**WORK REQUEST:**
Give back every entry, copied exactly.

Records from a data collection
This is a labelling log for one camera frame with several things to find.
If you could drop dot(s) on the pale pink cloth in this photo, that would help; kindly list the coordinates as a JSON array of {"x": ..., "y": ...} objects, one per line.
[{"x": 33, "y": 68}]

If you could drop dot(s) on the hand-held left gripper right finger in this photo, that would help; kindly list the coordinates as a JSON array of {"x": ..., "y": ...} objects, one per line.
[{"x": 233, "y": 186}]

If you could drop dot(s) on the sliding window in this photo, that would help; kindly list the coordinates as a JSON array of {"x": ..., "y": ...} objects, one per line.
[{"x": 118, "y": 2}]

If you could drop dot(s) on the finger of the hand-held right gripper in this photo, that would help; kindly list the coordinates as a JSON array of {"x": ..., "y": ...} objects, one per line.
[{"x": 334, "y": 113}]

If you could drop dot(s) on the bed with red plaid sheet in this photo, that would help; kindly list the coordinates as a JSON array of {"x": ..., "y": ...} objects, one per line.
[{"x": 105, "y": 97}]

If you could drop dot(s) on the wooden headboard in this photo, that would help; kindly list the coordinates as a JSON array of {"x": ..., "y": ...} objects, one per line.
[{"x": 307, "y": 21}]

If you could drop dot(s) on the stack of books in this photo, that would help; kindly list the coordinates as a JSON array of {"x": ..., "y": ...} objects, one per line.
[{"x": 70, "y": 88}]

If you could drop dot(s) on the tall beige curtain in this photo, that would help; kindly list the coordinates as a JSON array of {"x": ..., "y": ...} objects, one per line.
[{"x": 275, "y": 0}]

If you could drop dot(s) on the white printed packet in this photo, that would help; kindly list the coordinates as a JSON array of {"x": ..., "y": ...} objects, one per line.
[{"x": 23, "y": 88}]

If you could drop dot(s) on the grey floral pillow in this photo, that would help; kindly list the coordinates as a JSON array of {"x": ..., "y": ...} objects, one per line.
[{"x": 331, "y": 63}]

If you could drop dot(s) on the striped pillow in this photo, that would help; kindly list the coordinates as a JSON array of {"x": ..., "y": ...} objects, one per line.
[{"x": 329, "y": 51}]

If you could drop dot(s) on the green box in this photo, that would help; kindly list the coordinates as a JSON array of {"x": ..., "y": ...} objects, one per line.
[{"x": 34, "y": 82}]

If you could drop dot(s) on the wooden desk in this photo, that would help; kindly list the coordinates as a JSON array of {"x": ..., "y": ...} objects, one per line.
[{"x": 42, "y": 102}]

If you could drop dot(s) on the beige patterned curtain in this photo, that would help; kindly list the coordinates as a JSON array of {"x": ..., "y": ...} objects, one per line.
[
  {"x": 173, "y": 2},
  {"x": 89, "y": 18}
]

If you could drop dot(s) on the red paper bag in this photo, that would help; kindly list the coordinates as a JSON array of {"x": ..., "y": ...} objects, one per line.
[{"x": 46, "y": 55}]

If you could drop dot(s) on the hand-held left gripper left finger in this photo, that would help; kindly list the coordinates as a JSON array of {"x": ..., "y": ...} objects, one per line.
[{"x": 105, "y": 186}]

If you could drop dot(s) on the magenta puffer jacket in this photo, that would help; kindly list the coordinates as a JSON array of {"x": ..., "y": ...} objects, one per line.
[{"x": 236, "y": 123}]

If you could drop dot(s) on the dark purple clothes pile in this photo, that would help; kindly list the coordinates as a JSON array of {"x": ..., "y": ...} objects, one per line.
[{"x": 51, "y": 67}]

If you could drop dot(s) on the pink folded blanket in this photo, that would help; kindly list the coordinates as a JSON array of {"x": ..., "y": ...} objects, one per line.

**REPLY TO THE TASK:**
This is a labelling log for one camera frame with several things to find.
If you could drop dot(s) on the pale pink cloth in this photo, that would help; kindly list the coordinates as a JSON array of {"x": ..., "y": ...} objects, one per line.
[{"x": 33, "y": 68}]

If you could drop dot(s) on the hand-held left gripper right finger in this photo, that would help; kindly list the coordinates as a JSON array of {"x": ..., "y": ...} objects, one per line.
[{"x": 233, "y": 186}]

If you could drop dot(s) on the sliding window in this photo, that would help; kindly list the coordinates as a JSON array of {"x": ..., "y": ...} objects, one per line.
[{"x": 118, "y": 2}]

If you could drop dot(s) on the finger of the hand-held right gripper in this photo, that would help; kindly list the coordinates as a JSON array of {"x": ..., "y": ...} objects, one per line.
[{"x": 334, "y": 113}]

If you could drop dot(s) on the bed with red plaid sheet in this photo, that would help; kindly list the coordinates as a JSON array of {"x": ..., "y": ...} objects, one per line.
[{"x": 105, "y": 97}]

If you could drop dot(s) on the wooden headboard in this photo, that would help; kindly list the coordinates as a JSON array of {"x": ..., "y": ...} objects, one per line.
[{"x": 307, "y": 21}]

If you could drop dot(s) on the stack of books in this photo, that would help; kindly list the coordinates as a JSON array of {"x": ..., "y": ...} objects, one per line.
[{"x": 70, "y": 88}]

If you could drop dot(s) on the tall beige curtain in this photo, that would help; kindly list the coordinates as a JSON array of {"x": ..., "y": ...} objects, one per line.
[{"x": 275, "y": 0}]

If you could drop dot(s) on the white printed packet in this photo, that would help; kindly list the coordinates as a JSON array of {"x": ..., "y": ...} objects, one per line.
[{"x": 23, "y": 88}]

If you could drop dot(s) on the grey floral pillow in this photo, that would help; kindly list the coordinates as a JSON array of {"x": ..., "y": ...} objects, one per line.
[{"x": 331, "y": 63}]

If you could drop dot(s) on the striped pillow in this photo, that would help; kindly list the coordinates as a JSON array of {"x": ..., "y": ...} objects, one per line.
[{"x": 329, "y": 51}]

If you could drop dot(s) on the green box in this photo, that would help; kindly list the coordinates as a JSON array of {"x": ..., "y": ...} objects, one per line.
[{"x": 34, "y": 82}]

If you could drop dot(s) on the wooden desk in this photo, that would help; kindly list the coordinates as a JSON array of {"x": ..., "y": ...} objects, one per line.
[{"x": 42, "y": 102}]

If you could drop dot(s) on the beige patterned curtain in this photo, that would help; kindly list the coordinates as a JSON array of {"x": ..., "y": ...} objects, one per line.
[
  {"x": 173, "y": 2},
  {"x": 89, "y": 18}
]

If you could drop dot(s) on the red paper bag in this photo, that would help; kindly list the coordinates as a JSON array of {"x": ..., "y": ...} objects, one per line.
[{"x": 46, "y": 55}]

If you could drop dot(s) on the hand-held left gripper left finger in this photo, that would help; kindly list the coordinates as a JSON array of {"x": ..., "y": ...} objects, one per line.
[{"x": 105, "y": 186}]

If you could drop dot(s) on the magenta puffer jacket in this photo, that would help; kindly list the coordinates as a JSON array of {"x": ..., "y": ...} objects, one per line.
[{"x": 236, "y": 123}]

If you could drop dot(s) on the dark purple clothes pile in this photo, that would help; kindly list the coordinates as a JSON array of {"x": ..., "y": ...} objects, one per line.
[{"x": 51, "y": 67}]

If you could drop dot(s) on the pink folded blanket in this photo, that would help; kindly list the coordinates as a JSON array of {"x": ..., "y": ...} objects, one per line.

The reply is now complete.